## YOUR GOAL:
Copying rule for the data below: pictures stay out, and only the lines from the one with "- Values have" down to the one with "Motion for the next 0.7", inclusive, are repeated exactly.

## Stored data:

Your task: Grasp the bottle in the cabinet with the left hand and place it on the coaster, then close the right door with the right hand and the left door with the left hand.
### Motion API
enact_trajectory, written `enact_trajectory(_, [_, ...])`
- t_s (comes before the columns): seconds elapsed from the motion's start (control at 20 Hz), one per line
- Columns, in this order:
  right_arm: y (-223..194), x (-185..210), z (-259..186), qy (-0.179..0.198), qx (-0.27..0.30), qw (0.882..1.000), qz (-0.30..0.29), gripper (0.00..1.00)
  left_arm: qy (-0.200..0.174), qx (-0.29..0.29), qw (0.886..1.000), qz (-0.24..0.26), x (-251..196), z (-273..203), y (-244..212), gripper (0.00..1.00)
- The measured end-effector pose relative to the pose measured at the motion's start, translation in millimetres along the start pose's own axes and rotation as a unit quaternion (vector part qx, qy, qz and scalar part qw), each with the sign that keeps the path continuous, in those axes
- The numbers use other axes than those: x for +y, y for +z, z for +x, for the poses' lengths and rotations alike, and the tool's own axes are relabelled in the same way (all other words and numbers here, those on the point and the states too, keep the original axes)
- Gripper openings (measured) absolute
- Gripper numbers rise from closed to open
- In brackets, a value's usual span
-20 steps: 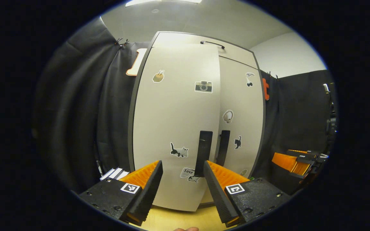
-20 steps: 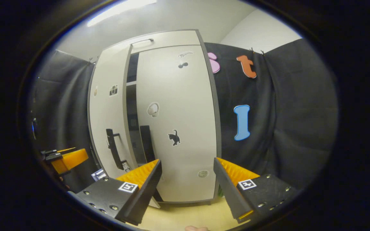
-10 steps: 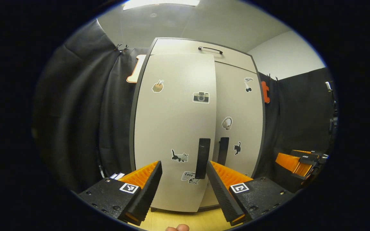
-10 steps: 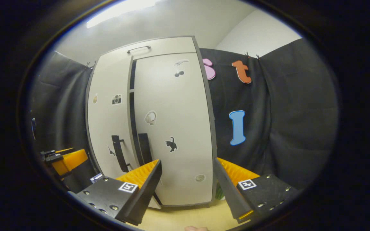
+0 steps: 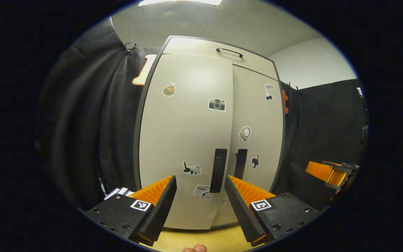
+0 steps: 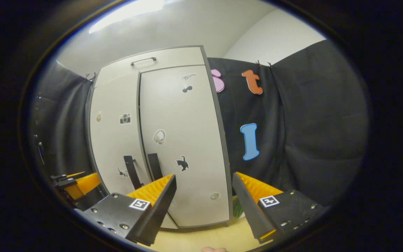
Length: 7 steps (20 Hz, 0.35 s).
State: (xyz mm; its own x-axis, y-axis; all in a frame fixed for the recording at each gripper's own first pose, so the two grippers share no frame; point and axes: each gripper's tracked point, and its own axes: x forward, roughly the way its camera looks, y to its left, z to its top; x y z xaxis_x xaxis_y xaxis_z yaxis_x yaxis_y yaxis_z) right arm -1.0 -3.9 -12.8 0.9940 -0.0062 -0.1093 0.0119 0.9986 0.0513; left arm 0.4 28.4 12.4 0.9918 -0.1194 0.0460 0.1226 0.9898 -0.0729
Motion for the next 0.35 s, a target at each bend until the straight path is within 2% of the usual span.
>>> enact_trajectory(0.35, [7, -14, -26, -0.046, -0.013, 0.999, 0.000, 0.98, -0.054, 0.001, 0.998, 0.007, -18, 4, 2, 0.88])
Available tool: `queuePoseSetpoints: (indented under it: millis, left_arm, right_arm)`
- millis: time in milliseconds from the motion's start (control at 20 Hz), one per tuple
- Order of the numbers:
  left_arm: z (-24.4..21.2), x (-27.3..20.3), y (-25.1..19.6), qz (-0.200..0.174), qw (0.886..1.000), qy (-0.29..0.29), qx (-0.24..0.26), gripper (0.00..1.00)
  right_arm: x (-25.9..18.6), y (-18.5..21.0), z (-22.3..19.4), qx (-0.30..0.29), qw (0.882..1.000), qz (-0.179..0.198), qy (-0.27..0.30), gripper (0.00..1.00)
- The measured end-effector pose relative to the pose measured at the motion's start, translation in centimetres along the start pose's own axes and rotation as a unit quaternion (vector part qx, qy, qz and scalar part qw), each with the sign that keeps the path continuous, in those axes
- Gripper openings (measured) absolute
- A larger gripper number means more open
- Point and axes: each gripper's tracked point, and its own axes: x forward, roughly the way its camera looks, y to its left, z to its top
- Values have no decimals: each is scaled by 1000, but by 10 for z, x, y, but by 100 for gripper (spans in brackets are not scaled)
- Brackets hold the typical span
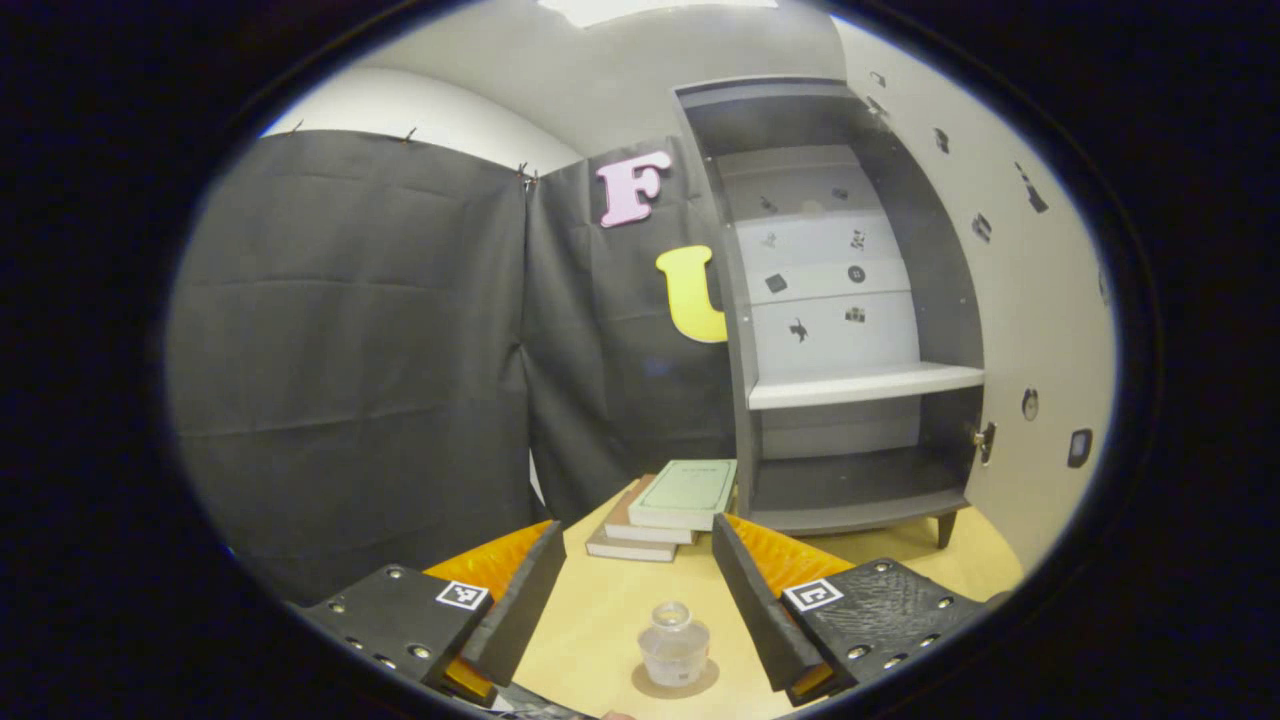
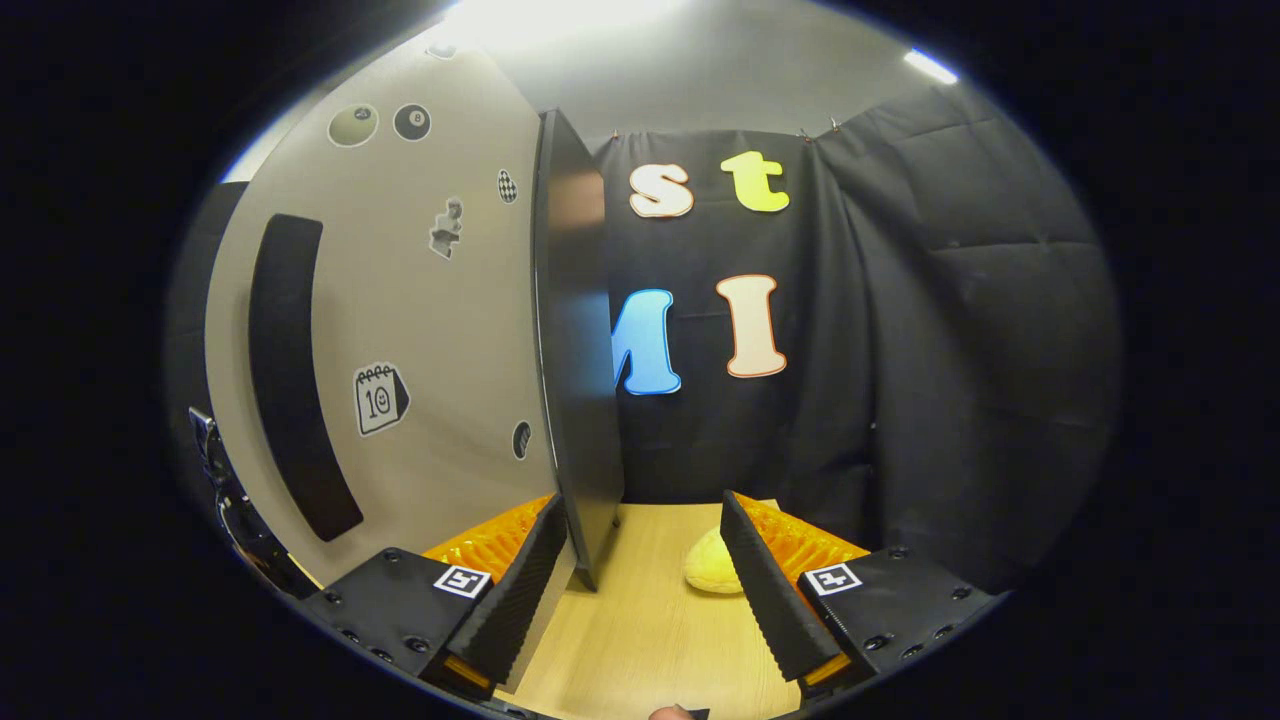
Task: Open the cabinet door with the right hand, grasp the bottle in the cabinet with the left hand and place it on the coaster, then close the cabinet door with the right hand.
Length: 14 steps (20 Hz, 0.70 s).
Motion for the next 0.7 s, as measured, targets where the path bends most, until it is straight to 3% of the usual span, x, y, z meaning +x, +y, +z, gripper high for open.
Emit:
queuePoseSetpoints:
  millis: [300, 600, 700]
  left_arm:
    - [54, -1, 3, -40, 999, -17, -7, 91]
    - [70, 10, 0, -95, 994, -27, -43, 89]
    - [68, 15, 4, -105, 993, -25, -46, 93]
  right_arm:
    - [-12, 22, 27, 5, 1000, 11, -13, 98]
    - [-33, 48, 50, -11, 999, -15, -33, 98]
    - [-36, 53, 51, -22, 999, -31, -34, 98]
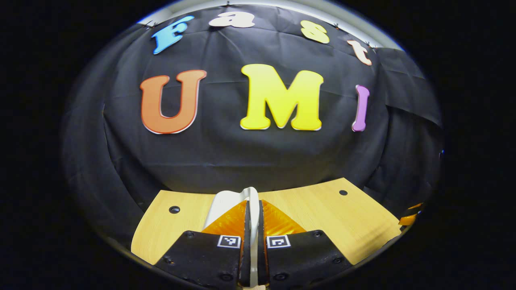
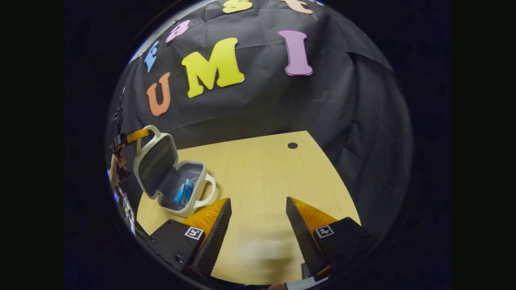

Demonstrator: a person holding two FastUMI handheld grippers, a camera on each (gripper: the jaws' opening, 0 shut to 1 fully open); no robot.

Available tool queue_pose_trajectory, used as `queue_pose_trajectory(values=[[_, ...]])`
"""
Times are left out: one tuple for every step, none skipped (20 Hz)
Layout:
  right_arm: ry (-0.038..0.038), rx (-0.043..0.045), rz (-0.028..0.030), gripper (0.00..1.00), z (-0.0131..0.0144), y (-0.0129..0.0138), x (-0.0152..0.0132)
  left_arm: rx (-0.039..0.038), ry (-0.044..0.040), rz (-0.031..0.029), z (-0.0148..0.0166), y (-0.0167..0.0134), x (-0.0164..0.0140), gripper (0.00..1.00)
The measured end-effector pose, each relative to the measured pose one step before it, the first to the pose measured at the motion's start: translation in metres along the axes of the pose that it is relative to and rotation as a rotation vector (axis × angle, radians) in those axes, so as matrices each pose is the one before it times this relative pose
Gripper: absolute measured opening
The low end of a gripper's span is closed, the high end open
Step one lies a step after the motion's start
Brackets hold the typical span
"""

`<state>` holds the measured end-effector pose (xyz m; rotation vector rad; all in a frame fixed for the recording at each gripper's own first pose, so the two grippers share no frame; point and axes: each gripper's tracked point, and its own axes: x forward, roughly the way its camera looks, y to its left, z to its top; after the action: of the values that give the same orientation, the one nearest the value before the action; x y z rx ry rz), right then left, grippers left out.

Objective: First open the suitcase, pack the skin care products into it, and then close the suitcase.

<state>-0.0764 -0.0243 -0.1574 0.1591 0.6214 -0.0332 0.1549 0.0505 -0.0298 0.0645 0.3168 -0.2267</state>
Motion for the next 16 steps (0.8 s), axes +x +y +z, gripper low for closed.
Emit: queue_pose_trajectory(values=[[0.00178, 0.00518, -0.00792, 0.82, -0.00042, -0.00636, -0.00081, 0.01179, 0.00872, -0.00999, -0.00349, -0.0101, 0.00476, 0.1], [0.00194, 0.00732, -0.00853, 0.82, -0.00039, -0.00524, -0.00009, 0.00959, 0.00784, -0.0034, -0.00647, -0.00902, 0.00183, 0.1], [0.00161, 0.00672, -0.00914, 0.81, -0.00016, -0.00582, -0.00033, 0.00712, 0.00741, -0.00105, -0.00575, -0.00919, 0.0021, 0.1], [0.00035, 0.00181, -0.00763, 0.81, -0.00009, -0.00505, -0.0012, 0.00707, 0.00874, -0.0064, -0.00461, -0.01088, 0.00427, 0.1], [-0.00056, -0.00241, -0.00876, 0.81, 0.00026, -0.00545, -0.0009, 0.0071, 0.01064, -0.00761, -0.0061, -0.01063, 0.00457, 0.1], [0.00136, -0.00381, -0.00787, 0.81, 0.00012, -0.00423, 0.00031, 0.00777, 0.01213, -0.0066, -0.00388, -0.01089, 0.00484, 0.1], [0.00162, -0.00198, -0.00641, 0.81, -0.00054, -0.0047, -0.00106, 0.01365, 0.01187, -0.00317, -0.00464, -0.00978, 0.00578, 0.1], [0.00076, 0.00106, -0.00679, 0.81, -0.00002, -0.004, -0.00016, 0.01332, 0.00247, 0.00149, -0.0038, -0.00825, 0.00421, 0.1], [0.00074, 0.00295, -0.005, 0.81, 0.00042, -0.00406, -0.00008, 0.01298, 0.00378, 0.00367, -0.00643, -0.00637, 0.00437, 0.1], [0.0011, 0.0008, -0.0095, 0.81, -0.00034, -0.00445, -0.00002, 0.00739, 0.00973, -0.00044, -0.00481, -0.00895, 0.00601, 0.1], [0.0048, 0.00311, -0.00682, 0.81, -0.00129, -0.00488, -0.00042, 0.00346, 0.00893, -0.00318, -0.0044, -0.0078, 0.00468, 0.1], [0.00636, 0.00306, -0.00509, 0.81, -0.00173, -0.00308, -0.00006, 0.00224, 0.01246, -0.002, -0.00625, -0.00809, 0.00492, 0.1], [0.00594, -0.00103, -0.00642, 0.81, -0.00148, -0.00419, 0.00027, 0.00467, 0.01323, -0.00091, -0.00628, -0.00747, 0.00509, 0.1], [0.00502, -0.00381, -0.00724, 0.81, -0.00081, -0.00467, -0.00184, 0.00513, 0.01393, -0.00094, -0.00553, -0.00692, 0.00547, 0.1], [0.00397, -0.00259, -0.00752, 0.8, -0.00022, -0.00439, -0.00095, 0.0011, 0.01418, -0.00169, -0.00651, -0.0064, 0.0038, 0.1], [0.00335, 0.00141, -0.00654, 0.81, -0.00035, -0.00512, 0.00056, -0.00341, 0.01257, -0.00238, -0.00576, -0.0067, 0.00584, 0.1]])
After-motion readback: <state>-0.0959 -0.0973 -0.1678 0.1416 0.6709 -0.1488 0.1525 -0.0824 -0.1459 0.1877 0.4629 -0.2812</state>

## RESPONSE BOX:
- Values have no decimals: each is scaled by 1000, but by 10 for z, x, y, but by 100 for gripper (spans in brackets are not scaled)
- Brackets hold the typical span
Task: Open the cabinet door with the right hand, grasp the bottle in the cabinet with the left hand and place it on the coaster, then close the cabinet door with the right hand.
Length: 14 steps (20 Hz, 0.70 s).
Motion for the next 0.7 s, as measured, targets where the path bends most, until it is straight to 3% of the usual span, x, y, z meaning +x, +y, +z, gripper high for open.

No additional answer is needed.